The longer that I’ve lived away from New Zealand the less that I’ve cared about following the news and blog coverage of the day to day political dramas. However, with the 2017 New Zealand General Election less than two months away I would have expected the competition between the two main parties to have become much closer than it is.
A little over six months ago John Key stepped down as Prime Minister and Bill English, who previously lead the National Party to their biggest defeat became Prime Minister. Since then there has been a few scandals within the National Party, namely, the Todd Barclay secret recordings affair. However, despite these upheavals within the incumbent party there has been very little change in their poll numbers with a current average of around 46% primary support.
In contrast, earlier today, Andrew Little’s leadership of the Labour party came to an end as their average poll numbers dropped to 25% and lower. If the new leader Jacinda Ardern can attract voters back to the party their numbers may improve slightly, but I cannot see Labour doubling their primary vote or taking a huge amount of support away from the National Party.
The reality of the New Zealand political landscape is that it is really boring. Although the National Party has been in power for nine years over three terms they have done extremely well in not giving many concessions to their more conservative and extreme right supporters and coalition partners. As a government they have been well disciplined and as a whole the country has grown economically.
While this stability is a blessing that other countries, including Australia, can only dream about (in the same time Australia has had four Prime Ministers and many more leadership spills) it also means that the opposition party has had very few big issues to create as a point of difference from the National Party. Furthermore, when the Labour Party does try and propose something different they often go too far. For example, they currently have a policy which proposes cutting immigration to New Zealand by up to 30,000 people.

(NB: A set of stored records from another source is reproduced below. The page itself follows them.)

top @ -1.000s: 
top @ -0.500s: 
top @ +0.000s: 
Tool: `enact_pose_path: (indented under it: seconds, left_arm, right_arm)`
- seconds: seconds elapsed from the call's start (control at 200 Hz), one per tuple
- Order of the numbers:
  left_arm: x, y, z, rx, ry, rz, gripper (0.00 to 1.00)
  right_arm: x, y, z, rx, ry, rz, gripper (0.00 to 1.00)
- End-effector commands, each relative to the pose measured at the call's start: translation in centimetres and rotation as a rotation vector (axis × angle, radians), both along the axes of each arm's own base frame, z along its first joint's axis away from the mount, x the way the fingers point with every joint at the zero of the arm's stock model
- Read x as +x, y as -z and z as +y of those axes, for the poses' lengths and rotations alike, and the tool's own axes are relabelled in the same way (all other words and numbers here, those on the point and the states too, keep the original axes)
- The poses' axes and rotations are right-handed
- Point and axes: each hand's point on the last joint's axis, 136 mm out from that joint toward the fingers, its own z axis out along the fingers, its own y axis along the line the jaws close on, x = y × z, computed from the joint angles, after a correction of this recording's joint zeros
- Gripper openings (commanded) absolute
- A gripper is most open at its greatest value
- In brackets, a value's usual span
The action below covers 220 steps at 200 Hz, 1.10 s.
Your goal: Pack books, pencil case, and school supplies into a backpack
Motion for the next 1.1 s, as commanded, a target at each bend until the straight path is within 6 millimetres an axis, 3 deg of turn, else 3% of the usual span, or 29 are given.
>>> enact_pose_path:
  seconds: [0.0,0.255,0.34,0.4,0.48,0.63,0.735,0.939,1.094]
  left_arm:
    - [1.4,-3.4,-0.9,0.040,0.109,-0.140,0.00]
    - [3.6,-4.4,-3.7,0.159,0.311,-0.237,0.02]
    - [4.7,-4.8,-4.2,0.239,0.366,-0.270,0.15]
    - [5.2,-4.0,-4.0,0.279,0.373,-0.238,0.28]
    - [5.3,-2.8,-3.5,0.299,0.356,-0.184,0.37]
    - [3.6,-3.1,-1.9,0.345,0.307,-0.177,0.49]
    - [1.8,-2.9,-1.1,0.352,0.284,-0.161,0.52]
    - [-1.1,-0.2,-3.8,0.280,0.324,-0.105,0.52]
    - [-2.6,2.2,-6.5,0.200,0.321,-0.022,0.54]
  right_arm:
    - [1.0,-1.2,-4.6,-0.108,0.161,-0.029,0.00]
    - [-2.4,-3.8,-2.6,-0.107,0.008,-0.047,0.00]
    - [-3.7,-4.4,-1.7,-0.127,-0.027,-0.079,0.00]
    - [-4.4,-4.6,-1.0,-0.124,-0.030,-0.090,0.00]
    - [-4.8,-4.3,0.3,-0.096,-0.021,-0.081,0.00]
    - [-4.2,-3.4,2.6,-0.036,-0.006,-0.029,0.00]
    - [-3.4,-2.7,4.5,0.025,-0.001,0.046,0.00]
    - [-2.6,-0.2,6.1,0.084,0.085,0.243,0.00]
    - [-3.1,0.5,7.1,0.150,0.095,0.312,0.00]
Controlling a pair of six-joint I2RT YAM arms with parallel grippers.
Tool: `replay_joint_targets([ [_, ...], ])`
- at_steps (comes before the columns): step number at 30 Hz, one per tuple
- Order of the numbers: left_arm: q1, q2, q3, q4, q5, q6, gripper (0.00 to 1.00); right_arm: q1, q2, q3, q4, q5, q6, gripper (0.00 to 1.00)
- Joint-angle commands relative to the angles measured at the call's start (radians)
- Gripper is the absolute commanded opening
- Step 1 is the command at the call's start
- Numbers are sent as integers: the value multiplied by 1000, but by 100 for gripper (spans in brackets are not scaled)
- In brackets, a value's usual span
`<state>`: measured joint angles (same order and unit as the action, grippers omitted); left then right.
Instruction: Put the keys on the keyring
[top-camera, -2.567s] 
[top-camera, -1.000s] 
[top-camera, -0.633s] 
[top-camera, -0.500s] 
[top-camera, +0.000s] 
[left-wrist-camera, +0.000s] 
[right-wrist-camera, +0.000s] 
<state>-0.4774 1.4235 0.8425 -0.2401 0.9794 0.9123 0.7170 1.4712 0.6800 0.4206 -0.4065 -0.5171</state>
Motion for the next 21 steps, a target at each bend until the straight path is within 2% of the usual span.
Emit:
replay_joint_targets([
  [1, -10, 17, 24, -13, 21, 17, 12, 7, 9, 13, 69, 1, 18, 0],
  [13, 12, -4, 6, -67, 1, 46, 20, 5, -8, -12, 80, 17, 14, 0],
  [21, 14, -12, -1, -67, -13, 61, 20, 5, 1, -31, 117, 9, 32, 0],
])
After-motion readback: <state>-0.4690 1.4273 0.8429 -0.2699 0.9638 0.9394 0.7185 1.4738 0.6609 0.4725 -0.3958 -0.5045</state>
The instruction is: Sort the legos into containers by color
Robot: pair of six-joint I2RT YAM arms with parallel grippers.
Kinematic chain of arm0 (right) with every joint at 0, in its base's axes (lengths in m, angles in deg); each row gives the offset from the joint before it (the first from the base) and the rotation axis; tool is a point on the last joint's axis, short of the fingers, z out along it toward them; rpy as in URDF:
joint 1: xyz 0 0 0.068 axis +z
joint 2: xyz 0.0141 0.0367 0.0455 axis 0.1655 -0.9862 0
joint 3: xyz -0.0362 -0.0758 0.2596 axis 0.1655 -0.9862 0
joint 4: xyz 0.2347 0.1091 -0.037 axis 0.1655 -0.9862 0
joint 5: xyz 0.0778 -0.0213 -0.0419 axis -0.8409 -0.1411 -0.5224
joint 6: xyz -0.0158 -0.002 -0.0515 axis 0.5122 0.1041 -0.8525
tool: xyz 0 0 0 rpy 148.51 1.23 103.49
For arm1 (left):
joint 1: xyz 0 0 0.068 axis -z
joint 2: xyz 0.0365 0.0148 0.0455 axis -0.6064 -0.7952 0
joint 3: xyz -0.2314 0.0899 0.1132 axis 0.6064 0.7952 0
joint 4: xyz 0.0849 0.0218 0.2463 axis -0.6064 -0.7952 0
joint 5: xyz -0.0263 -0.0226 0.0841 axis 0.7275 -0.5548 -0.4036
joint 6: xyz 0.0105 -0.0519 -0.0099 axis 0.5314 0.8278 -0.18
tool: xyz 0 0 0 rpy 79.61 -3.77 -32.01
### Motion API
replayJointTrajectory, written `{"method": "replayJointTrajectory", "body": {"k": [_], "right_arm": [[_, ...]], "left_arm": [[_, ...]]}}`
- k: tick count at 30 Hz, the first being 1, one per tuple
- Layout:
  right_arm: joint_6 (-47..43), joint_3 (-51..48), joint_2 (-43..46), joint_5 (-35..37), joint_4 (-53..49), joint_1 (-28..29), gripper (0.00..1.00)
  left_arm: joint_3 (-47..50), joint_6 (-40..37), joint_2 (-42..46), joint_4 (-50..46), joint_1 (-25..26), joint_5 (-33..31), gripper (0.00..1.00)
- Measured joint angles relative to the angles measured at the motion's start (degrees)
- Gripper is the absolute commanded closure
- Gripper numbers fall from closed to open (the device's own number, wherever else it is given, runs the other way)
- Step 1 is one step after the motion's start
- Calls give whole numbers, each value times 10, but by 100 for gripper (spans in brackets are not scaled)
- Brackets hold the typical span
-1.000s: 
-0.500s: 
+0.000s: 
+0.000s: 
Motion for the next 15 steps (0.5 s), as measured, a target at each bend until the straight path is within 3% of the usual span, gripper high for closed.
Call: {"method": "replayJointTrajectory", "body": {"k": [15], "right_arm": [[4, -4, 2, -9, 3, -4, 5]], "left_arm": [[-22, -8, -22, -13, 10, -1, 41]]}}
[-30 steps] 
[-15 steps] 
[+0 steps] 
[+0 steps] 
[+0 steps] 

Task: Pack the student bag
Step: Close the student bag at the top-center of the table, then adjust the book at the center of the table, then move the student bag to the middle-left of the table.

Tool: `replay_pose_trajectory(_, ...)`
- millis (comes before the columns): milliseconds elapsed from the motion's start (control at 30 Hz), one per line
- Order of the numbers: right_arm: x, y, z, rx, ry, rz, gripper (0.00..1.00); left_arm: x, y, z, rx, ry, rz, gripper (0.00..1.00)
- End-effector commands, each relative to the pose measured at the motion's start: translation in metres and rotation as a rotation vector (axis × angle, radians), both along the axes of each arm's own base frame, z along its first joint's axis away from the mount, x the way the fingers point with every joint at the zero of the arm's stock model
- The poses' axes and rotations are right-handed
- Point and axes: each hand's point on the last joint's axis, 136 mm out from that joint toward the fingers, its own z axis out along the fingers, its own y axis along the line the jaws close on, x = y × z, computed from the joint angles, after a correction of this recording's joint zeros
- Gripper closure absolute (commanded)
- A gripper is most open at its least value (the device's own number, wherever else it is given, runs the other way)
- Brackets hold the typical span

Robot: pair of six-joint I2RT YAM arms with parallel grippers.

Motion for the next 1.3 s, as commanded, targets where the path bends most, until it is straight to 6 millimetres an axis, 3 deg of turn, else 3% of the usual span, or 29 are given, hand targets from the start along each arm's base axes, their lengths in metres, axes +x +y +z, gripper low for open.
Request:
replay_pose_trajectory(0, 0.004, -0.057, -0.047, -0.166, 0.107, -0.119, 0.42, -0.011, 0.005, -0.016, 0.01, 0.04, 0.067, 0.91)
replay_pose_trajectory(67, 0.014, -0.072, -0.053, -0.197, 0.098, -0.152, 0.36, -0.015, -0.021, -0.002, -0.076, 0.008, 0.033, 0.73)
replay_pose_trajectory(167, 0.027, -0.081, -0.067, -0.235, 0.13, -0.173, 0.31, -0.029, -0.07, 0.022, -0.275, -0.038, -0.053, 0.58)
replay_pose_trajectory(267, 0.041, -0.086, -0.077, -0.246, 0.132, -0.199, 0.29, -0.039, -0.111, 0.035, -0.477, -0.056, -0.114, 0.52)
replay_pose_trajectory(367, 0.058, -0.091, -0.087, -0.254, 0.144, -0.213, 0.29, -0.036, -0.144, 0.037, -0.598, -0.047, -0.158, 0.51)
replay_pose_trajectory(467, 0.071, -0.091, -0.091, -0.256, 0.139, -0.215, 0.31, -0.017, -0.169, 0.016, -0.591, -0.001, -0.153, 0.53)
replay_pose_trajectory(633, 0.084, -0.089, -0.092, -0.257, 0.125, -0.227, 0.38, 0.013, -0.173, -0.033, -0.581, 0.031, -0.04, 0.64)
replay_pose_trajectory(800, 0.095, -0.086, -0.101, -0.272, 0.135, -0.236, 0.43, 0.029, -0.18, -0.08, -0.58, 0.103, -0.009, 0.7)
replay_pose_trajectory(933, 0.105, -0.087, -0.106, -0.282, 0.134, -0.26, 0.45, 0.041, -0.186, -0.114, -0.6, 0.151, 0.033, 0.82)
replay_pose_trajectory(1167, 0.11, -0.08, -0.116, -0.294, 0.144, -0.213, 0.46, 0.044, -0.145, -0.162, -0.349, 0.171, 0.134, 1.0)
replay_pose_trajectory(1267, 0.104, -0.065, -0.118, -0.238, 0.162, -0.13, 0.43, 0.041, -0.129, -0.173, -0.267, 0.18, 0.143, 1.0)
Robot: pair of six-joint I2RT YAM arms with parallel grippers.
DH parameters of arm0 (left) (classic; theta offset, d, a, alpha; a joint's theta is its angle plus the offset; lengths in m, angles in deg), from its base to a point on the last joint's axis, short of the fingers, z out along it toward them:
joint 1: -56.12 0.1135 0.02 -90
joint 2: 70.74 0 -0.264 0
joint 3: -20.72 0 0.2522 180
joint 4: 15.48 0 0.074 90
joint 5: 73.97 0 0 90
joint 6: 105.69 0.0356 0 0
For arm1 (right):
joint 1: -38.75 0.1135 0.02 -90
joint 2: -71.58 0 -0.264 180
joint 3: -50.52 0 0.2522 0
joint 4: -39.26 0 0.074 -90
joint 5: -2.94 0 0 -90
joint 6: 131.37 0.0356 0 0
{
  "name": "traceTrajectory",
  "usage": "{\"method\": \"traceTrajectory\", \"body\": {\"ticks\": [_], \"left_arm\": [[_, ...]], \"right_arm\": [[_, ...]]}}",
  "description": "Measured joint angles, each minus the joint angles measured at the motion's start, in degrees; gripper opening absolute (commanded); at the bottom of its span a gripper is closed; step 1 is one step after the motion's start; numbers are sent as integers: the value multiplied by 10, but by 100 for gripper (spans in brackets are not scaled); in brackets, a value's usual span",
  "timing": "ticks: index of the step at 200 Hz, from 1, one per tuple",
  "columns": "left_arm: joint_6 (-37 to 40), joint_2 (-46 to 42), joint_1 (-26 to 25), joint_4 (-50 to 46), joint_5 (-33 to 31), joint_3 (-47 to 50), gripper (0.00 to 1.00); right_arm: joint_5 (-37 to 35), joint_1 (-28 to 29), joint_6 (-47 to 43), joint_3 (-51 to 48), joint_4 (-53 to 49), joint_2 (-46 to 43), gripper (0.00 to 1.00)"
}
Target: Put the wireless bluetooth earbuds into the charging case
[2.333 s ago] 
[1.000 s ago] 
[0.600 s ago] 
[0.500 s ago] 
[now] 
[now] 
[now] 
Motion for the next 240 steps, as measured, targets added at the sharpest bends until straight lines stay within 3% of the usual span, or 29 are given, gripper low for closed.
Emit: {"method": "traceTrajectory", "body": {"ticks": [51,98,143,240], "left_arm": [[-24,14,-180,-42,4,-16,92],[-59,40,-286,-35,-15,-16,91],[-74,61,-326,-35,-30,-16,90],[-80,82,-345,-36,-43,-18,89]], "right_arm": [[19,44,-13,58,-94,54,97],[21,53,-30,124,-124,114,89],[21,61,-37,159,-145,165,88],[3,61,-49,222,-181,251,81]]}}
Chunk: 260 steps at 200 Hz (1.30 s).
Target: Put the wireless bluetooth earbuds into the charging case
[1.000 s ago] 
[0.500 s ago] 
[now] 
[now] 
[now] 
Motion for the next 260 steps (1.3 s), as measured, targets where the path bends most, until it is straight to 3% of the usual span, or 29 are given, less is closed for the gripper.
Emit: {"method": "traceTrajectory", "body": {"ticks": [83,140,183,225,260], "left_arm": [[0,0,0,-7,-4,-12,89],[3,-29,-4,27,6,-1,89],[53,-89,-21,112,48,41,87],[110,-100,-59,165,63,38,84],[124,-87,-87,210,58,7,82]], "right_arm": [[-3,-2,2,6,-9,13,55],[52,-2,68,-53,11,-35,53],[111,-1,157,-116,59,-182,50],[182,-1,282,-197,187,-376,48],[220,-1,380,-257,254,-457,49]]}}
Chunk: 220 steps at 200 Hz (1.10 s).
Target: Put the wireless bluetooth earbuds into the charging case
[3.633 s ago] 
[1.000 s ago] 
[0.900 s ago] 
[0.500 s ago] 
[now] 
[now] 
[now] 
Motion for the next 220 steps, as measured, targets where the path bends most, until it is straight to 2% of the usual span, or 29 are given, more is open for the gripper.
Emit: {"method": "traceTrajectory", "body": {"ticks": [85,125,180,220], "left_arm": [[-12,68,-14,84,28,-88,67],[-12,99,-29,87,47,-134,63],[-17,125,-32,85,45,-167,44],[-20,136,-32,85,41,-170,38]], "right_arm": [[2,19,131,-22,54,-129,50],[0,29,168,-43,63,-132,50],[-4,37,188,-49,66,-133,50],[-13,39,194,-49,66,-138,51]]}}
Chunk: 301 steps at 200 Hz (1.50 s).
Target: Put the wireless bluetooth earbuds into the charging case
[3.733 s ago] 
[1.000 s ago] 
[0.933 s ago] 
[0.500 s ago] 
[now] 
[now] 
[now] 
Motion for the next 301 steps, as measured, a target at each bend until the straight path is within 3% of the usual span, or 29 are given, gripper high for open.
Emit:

Policies which harm the economic growth or unsettle a population which is entirely built on migration are unlikely to win many new supporters. Rednecks and other anti-immigration supporters have their fringe parties to support and Labour really needs to focus on the important day to day issues which will gain them supporters from the centre and centre-right. Policies such as committing to improved rail links in the major cities or changing the taxation system such that low income earners are better off without adversely increasing the tax on higher income earners are ideas that often get broad support. In particular with taxation you could introduce a tax-free threshold, increase taxes slightly at the higher income bands to offset the tax loss without affecting the overall tax payments on a median income earner, and still introduce a small capital gains tax. Policies which are well explained and are positive for the country are likely to gain supporters from the centre of the political spectrum.
Unfortunately, it appears New Zealand is on track for yet another National Party dominated government. Once again, I wish that more young people would vote as many of the parties and policies which are best geared towards them come from parties on the left. Without a strong opposition it enables the ruling party to easily push through laws and policies which are damaging to large minority groups without consequence.